■ Task to complete ■
Print the listing in full, keeping every line exactly as it is.
*** Block opens ***
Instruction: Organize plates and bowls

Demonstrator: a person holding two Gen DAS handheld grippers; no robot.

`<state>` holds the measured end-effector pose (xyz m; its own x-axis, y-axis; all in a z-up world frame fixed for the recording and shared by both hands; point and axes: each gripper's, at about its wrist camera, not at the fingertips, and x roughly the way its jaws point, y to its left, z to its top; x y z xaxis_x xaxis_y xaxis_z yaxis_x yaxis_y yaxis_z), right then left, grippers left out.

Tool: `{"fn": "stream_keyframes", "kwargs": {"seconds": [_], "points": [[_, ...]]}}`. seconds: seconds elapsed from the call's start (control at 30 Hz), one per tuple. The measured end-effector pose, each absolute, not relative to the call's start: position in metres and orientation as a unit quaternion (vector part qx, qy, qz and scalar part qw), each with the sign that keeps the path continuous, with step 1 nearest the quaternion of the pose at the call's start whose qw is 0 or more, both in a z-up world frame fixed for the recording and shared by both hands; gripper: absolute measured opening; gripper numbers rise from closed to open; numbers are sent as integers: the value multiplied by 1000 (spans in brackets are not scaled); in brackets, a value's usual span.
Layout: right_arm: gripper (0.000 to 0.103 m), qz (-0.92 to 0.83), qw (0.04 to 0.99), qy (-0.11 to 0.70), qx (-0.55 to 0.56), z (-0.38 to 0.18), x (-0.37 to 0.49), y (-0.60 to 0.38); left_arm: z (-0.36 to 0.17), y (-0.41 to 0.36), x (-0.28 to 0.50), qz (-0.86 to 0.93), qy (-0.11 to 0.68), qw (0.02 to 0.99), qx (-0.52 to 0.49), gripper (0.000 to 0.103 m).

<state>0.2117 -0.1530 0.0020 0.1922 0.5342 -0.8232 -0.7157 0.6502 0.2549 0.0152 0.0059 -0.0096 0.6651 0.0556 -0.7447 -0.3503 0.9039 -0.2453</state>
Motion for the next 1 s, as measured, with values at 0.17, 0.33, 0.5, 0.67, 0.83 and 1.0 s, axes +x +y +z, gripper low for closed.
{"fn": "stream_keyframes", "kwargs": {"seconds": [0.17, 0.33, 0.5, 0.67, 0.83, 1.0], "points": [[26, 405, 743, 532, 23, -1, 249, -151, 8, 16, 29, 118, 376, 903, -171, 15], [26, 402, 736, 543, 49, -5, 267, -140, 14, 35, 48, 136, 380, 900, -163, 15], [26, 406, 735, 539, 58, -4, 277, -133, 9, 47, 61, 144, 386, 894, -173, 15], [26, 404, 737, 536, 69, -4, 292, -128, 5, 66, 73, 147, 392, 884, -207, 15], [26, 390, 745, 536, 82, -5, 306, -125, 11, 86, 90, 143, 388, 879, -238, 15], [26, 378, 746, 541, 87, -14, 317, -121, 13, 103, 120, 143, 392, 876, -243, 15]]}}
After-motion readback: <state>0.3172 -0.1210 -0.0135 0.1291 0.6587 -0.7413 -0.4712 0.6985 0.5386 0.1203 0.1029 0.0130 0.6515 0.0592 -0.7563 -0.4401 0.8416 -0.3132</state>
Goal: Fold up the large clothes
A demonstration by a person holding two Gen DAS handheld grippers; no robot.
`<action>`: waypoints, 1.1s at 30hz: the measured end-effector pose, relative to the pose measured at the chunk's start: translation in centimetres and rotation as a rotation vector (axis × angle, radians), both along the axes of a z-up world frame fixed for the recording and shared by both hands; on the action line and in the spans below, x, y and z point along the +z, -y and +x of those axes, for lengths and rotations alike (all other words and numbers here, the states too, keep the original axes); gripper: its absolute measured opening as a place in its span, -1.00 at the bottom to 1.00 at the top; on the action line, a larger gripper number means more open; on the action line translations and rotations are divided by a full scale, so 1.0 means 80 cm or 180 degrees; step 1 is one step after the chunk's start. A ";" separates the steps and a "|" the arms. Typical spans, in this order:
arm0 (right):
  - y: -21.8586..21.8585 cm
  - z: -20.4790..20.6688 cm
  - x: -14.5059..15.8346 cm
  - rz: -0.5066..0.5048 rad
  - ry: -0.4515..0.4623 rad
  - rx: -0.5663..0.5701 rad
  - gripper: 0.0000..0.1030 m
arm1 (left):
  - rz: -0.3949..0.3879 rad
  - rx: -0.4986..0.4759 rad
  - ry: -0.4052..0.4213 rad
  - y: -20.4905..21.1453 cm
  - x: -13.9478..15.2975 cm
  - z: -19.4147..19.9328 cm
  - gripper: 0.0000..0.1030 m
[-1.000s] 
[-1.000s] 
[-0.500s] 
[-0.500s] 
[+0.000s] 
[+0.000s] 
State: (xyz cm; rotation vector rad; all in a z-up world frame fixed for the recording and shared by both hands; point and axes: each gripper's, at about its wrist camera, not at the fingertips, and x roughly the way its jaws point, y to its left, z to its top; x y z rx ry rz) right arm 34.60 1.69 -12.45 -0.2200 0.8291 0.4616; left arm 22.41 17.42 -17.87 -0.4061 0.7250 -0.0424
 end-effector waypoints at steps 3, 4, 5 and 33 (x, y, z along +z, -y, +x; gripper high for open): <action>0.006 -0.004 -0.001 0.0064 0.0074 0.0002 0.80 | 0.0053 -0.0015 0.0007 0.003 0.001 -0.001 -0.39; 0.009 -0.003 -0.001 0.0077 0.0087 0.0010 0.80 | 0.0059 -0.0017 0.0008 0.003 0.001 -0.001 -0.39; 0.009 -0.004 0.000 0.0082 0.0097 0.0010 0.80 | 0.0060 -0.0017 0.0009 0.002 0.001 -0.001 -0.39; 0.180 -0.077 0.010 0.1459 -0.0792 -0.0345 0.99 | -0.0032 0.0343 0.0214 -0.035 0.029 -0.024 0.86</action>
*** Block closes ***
■ Task answer ■
Instruction: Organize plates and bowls

Demonstrator: a person holding two Gen DAS handheld grippers; no robot.

`<state>` holds the measured end-effector pose (xyz m; its own x-axis, y-axis; all in a z-up world frame fixed for the recording and shared by both hands; point and axes: each gripper's, at about its wrist camera, not at the fingertips, and x roughly the way its jaws point, y to its left, z to its top; x y z xaxis_x xaxis_y xaxis_z yaxis_x yaxis_y yaxis_z), right then left, grippers left out.

Tool: `{"fn": "stream_keyframes", "kwargs": {"seconds": [_], "points": [[_, ...]]}}`. seconds: seconds elapsed from the call's start (control at 30 Hz), one per tuple. The measured end-effector pose, each absolute, not relative to the call's start: position in metres and orientation as a unit quaternion (vector part qx, qy, qz and scalar part qw), each with the sign that keeps the path continuous, with step 1 nearest the quaternion of the pose at the call's start whose qw is 0 or more, both in a z-up world frame fixed for the recording and shared by both hands; gripper: absolute measured opening; gripper numbers rise from closed to open; numbers are sent as integers: the value multiplied by 1000 (spans in brackets are not scaled); in brackets, a value's usual span.
Layout: right_arm: gripper (0.000 to 0.103 m), qz (-0.92 to 0.83), qw (0.04 to 0.99), qy (-0.11 to 0.70), qx (-0.55 to 0.56), z (-0.38 to 0.18), x (-0.37 to 0.49), y (-0.60 to 0.38); left_arm: z (-0.36 to 0.17), y (-0.41 to 0.36), x (-0.28 to 0.50), qz (-0.86 to 0.93), qy (-0.11 to 0.68), qw (0.02 to 0.99), qx (-0.52 to 0.49), gripper (0.000 to 0.103 m).

<state>0.2117 -0.1530 0.0020 0.1922 0.5342 -0.8232 -0.7157 0.6502 0.2549 0.0152 0.0059 -0.0096 0.6651 0.0556 -0.7447 -0.3503 0.9039 -0.2453</state>
Motion for the next 1 s, as measured, with values at 0.17, 0.33, 0.5, 0.67, 0.83 and 1.0 s, axes +x +y +z, gripper low for closed.
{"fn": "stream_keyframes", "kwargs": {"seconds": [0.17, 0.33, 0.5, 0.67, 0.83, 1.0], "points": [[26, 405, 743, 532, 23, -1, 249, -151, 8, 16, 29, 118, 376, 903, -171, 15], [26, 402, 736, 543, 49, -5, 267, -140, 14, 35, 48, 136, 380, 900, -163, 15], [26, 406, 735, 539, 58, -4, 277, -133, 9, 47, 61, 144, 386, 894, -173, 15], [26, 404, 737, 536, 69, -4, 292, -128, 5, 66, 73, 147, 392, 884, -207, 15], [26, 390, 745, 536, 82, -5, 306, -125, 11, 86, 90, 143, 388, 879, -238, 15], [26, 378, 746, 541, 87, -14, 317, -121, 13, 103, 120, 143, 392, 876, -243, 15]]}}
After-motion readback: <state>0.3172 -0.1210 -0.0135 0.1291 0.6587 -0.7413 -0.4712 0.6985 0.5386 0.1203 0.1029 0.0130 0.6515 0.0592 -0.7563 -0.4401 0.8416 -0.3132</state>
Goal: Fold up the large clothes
A demonstration by a person holding two Gen DAS handheld grippers; no robot.
`<action>`: waypoints, 1.1s at 30hz: the measured end-effector pose, relative to the pose measured at the chunk's start: translation in centimetres and rotation as a rotation vector (axis × angle, radians), both along the axes of a z-up world frame fixed for the recording and shared by both hands; on the action line and in the spans below, x, y and z point along the +z, -y and +x of those axes, for lengths and rotations alike (all other words and numbers here, the states too, keep the original axes); gripper: its absolute measured opening as a place in its span, -1.00 at the bottom to 1.00 at the top; on the action line, a larger gripper number means more open; on the action line translations and rotations are divided by a full scale, so 1.0 means 80 cm or 180 degrees; step 1 is one step after the chunk's start. A ";" separates the steps and a "|" the arms. Typical spans, in this order:
arm0 (right):
  - y: -21.8586..21.8585 cm
  - z: -20.4790..20.6688 cm
  - x: -14.5059..15.8346 cm
  - rz: -0.5066..0.5048 rad
  - ry: -0.4515..0.4623 rad
  - rx: -0.5663..0.5701 rad
  - gripper: 0.0000..0.1030 m
arm1 (left):
  - rz: -0.3949..0.3879 rad
  - rx: -0.4986..0.4759 rad
  - ry: -0.4052..0.4213 rad
  - y: -20.4905..21.1453 cm
  - x: -13.9478..15.2975 cm
  - z: -19.4147..19.9328 cm
  - gripper: 0.0000..0.1030 m
[-1.000s] 
[-1.000s] 
[-0.500s] 
[-0.500s] 
[+0.000s] 
[+0.000s] 
State: (xyz cm; rotation vector rad; all in a z-up world frame fixed for the recording and shared by both hands; point and axes: each gripper's, at about its wrist camera, not at the fingertips, and x roughly the way its jaws point, y to its left, z to its top; x y z rx ry rz) right arm 34.60 1.69 -12.45 -0.2200 0.8291 0.4616; left arm 22.41 17.42 -17.87 -0.4061 0.7250 -0.0424
 end-effector waypoints at steps 3, 4, 5 and 33 (x, y, z along +z, -y, +x; gripper high for open): <action>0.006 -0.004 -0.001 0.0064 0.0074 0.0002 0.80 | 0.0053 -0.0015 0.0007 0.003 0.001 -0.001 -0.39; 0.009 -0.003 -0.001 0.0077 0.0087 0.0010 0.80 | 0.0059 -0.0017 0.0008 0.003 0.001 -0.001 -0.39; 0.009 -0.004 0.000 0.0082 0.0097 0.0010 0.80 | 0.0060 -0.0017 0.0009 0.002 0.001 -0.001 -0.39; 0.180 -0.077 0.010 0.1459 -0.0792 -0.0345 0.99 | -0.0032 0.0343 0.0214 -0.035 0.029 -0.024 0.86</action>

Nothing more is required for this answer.